Records from a collection
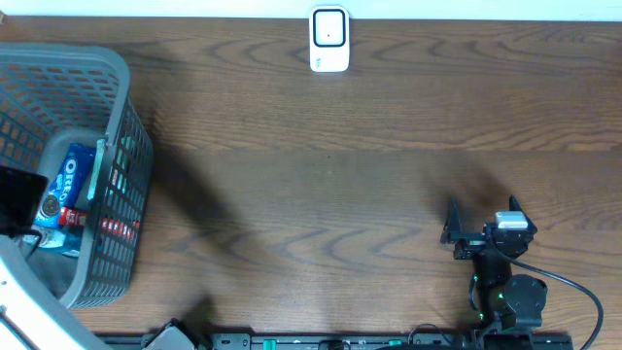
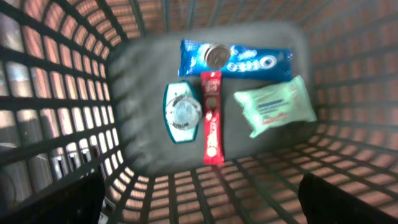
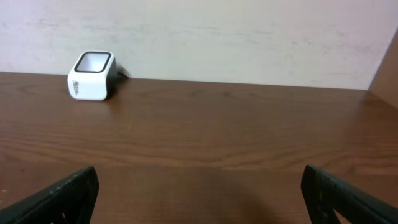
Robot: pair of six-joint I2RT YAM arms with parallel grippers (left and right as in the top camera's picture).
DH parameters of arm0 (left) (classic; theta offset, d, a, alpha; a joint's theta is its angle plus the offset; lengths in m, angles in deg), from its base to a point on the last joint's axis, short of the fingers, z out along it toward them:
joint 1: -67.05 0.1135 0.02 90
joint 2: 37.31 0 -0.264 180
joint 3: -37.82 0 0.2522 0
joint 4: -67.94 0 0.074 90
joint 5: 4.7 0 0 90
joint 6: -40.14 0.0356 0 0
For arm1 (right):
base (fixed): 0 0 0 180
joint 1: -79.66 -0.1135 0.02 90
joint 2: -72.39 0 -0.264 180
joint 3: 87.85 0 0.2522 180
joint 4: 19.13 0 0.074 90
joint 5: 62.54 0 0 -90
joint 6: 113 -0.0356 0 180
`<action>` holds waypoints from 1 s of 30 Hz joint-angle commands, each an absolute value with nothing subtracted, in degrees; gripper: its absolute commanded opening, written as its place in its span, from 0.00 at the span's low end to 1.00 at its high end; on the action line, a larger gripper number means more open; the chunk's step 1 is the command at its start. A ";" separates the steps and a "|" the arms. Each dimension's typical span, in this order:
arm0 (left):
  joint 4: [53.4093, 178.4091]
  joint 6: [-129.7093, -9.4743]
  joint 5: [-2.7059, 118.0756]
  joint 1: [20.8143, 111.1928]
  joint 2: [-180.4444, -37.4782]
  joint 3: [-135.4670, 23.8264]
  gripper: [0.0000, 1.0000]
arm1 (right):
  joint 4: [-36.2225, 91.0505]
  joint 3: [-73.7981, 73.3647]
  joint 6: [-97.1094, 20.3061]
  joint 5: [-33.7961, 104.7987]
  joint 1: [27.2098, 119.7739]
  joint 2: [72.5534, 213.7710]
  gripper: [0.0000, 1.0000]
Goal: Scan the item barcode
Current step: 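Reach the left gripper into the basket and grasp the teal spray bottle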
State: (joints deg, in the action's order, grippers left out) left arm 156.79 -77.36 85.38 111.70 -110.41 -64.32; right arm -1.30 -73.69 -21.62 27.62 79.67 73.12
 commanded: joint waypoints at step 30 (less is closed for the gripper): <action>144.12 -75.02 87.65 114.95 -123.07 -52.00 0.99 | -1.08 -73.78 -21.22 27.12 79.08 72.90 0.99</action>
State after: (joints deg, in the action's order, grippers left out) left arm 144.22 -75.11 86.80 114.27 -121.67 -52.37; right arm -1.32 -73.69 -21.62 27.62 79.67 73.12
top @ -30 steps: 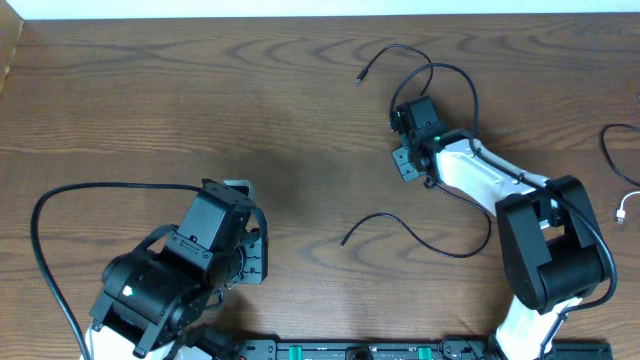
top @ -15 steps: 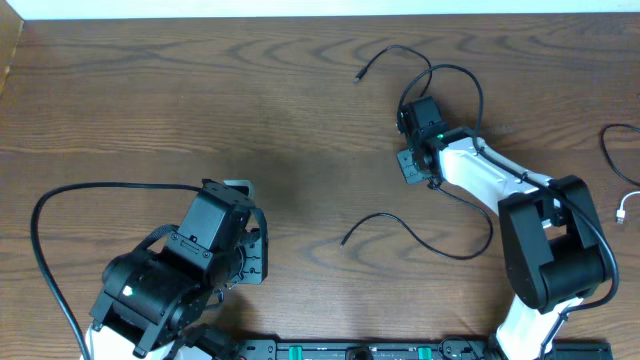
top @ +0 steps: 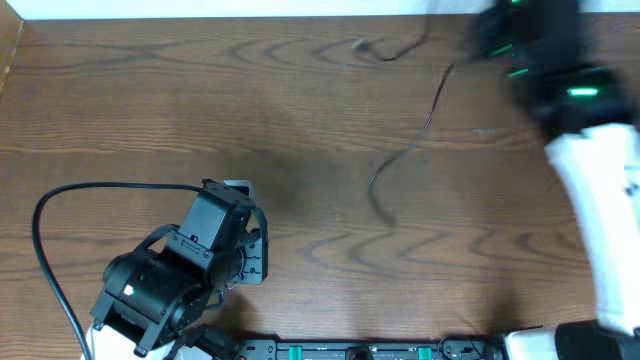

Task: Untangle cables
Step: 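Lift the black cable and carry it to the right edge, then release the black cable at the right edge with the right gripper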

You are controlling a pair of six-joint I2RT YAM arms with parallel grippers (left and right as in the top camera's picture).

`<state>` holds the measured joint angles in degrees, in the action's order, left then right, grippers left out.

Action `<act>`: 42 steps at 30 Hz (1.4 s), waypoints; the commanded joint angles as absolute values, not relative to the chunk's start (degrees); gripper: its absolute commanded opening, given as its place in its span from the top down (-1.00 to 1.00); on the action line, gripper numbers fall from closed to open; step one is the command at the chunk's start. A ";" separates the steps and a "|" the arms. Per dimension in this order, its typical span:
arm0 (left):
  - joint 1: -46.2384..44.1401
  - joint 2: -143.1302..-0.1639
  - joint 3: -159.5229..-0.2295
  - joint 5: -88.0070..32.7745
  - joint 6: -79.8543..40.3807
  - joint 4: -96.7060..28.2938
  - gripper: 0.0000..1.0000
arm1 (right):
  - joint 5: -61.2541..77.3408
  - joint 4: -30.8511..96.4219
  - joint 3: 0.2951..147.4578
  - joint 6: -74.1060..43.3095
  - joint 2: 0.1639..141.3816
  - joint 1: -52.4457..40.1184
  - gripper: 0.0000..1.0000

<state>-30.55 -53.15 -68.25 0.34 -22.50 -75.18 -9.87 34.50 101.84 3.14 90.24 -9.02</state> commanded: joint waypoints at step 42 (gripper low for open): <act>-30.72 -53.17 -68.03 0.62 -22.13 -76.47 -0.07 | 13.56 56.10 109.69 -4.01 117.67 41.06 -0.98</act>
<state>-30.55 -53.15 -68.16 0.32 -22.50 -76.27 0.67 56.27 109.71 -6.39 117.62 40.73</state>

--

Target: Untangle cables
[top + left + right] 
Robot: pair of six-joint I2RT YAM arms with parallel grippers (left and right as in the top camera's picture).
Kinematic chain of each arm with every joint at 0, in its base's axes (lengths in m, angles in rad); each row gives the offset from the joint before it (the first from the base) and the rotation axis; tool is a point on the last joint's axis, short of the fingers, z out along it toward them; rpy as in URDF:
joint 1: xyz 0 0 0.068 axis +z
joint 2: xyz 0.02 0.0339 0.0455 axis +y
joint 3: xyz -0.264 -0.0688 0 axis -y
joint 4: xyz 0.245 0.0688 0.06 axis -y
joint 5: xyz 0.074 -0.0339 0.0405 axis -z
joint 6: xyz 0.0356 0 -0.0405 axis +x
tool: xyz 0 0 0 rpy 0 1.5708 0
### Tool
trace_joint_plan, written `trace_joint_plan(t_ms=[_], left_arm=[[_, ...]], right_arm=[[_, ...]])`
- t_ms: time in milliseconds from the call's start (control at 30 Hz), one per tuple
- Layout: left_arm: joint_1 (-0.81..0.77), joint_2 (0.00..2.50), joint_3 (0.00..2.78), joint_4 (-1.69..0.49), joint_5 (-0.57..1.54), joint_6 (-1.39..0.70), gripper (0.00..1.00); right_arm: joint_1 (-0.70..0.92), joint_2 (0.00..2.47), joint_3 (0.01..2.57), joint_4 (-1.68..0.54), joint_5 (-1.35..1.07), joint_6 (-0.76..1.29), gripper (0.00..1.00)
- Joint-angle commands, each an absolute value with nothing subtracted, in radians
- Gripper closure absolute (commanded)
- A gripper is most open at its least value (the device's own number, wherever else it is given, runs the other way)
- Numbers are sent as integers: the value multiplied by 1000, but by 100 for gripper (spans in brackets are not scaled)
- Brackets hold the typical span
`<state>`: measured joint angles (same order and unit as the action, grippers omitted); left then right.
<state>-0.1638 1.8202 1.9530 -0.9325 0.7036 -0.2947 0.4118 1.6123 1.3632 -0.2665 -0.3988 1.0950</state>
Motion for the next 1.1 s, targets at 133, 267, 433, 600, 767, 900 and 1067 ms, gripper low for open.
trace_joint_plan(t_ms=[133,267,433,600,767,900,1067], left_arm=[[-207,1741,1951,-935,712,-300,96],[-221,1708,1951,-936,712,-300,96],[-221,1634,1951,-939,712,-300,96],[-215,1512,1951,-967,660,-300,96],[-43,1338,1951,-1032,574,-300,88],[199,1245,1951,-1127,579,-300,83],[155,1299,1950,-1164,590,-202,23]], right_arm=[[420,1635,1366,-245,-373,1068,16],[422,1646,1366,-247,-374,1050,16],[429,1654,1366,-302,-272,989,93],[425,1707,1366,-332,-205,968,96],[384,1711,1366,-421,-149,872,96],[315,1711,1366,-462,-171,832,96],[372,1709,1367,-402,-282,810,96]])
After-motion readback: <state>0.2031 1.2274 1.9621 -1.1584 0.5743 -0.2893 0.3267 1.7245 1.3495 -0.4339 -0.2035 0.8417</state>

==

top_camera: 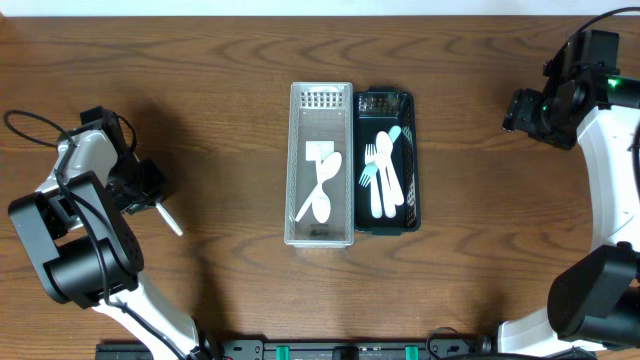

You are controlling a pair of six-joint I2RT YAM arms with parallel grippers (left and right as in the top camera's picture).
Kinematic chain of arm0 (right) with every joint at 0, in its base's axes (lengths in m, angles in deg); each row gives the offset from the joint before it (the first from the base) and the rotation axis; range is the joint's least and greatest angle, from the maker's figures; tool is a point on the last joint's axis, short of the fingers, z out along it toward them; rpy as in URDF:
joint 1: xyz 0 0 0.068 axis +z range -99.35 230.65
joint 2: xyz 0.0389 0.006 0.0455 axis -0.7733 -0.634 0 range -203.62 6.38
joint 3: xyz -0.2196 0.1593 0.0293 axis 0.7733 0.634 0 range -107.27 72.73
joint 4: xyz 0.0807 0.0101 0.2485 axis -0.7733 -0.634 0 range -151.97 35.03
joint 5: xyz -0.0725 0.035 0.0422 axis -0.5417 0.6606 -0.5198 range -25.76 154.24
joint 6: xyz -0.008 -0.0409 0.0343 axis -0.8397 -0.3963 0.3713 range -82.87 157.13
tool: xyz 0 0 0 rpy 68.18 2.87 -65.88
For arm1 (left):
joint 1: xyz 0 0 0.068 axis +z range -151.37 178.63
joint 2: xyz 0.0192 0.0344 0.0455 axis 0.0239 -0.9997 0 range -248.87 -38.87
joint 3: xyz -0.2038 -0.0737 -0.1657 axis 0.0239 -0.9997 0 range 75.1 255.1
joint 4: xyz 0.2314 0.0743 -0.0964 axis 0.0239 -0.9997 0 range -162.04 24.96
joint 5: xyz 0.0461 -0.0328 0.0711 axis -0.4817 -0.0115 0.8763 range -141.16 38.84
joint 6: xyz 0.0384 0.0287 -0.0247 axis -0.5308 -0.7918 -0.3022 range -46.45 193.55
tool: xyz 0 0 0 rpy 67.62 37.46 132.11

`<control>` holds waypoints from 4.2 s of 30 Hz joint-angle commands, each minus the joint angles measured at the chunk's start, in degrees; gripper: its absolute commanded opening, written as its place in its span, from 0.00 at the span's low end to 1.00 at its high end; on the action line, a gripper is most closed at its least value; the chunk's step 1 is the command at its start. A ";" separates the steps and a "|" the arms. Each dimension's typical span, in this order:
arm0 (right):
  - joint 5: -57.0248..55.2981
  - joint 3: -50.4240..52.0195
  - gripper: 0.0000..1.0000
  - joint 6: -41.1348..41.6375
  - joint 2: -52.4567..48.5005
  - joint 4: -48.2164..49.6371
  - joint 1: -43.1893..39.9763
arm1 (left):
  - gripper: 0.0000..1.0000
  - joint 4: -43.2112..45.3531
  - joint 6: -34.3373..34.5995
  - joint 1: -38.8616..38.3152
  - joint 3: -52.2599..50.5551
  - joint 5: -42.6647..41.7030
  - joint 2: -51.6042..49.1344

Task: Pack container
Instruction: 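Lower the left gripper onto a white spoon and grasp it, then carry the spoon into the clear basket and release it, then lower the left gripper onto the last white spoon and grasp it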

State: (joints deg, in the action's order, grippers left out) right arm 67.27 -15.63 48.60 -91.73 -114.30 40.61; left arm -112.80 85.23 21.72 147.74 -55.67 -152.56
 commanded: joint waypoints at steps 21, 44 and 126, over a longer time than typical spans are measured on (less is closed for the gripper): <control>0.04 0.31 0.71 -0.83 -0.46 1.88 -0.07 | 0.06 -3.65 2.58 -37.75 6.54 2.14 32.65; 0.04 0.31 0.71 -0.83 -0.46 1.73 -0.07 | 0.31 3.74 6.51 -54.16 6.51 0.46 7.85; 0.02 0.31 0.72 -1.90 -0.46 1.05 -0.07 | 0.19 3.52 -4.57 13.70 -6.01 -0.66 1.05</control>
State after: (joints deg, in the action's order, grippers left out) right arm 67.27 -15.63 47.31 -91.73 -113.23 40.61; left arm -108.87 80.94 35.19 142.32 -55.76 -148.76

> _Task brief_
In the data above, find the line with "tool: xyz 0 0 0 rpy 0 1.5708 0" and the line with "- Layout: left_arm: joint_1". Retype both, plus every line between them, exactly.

> _Answer for the task_
tool: xyz 0 0 0 rpy 0 1.5708 0
### Tool
trace_joint_plan, written `trace_joint_plan(t_ms=[_], left_arm=[[_, ...]], right_arm=[[_, ...]])`
- t_ms: time in milliseconds from the call's start (control at 30 Hz), one per tuple
- Layout: left_arm: joint_1 (-0.81..0.77), joint_2 (0.00..2.50), joint_3 (0.00..2.78), joint_4 (-1.69..0.49), joint_5 (-0.57..1.54), joint_6 (-1.39..0.70), gripper (0.00..1.00); right_arm: joint_1 (-0.70..0.92), joint_2 (0.00..2.47), joint_3 (0.01..2.57), joint_4 (-1.68..0.54), joint_5 (-1.35..1.07), joint_6 (-0.76..1.29), gripper (0.00..1.00)

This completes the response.